Objective: To retrieve potential miRNA-associated ceRNAs Linked to autophagy, insulin resistance and type 2 DM from Public microarray databases followed by validation of the chosen network in animal model. To evaluate the efficacy of Isorhamentin as a potential therapeutic strategy to modulate the autophagy pathway and IR in type 2 DM.
Patients and Methods: This study was done at Medical Biochemistry Department, Faculty of Medicine, Ain Shams University during the period from December 2019 – June 2020 and included 50 wistar male rats. 50 Male Wistar rats weighed (140-150g), age nearly two months, were purchased from the Holding Company for Biological Products and Vaccines. They were acclimatized to laboratory environment for at least one week with free access to water and food before induction of diabetes. Experiment for eight weeks duration was planned after a pilot study was performed for determination of the most effective and least toxic STZ dose.
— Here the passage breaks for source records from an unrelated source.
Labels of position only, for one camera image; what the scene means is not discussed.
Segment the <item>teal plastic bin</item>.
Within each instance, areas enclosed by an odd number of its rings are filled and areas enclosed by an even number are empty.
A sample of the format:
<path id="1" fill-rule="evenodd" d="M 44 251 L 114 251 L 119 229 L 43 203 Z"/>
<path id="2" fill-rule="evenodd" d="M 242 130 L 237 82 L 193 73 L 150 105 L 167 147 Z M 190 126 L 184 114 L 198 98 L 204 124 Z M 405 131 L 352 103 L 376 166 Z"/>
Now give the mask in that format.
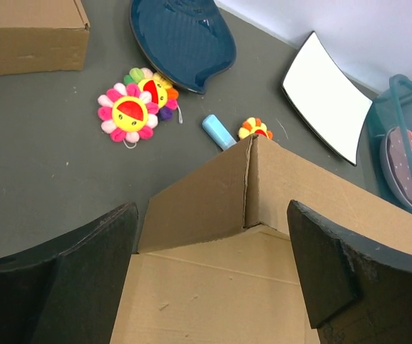
<path id="1" fill-rule="evenodd" d="M 412 81 L 392 76 L 365 124 L 378 195 L 412 214 Z"/>

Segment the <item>white square plate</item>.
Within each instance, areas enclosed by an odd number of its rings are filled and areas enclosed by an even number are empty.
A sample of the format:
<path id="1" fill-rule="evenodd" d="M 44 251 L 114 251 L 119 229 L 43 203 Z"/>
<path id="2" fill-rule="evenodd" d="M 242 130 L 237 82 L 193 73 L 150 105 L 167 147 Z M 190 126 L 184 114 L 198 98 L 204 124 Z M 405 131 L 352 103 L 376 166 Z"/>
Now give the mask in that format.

Results: Our study demonstrated that “Isorhamentin” can be potential treatment in type 2 diabetes mellitus through modulation of Autophagy signaling pathway related genes and ceRNA network. Isorhamentin down-regulates the expression of m-tor mRNA and it up-regulates the expression of miR-1.
Conclusion: The results of our study Support our previous hypothesis that miR-1 miRNA and mTOR mRNA act as ceRNA network and might play an important role in the pathogenesis of autophagy and insulin resistance and T2DM.And could be potential therapeutic target by isorhamentin to modulate the expression of the deregulated network in type 2 DM.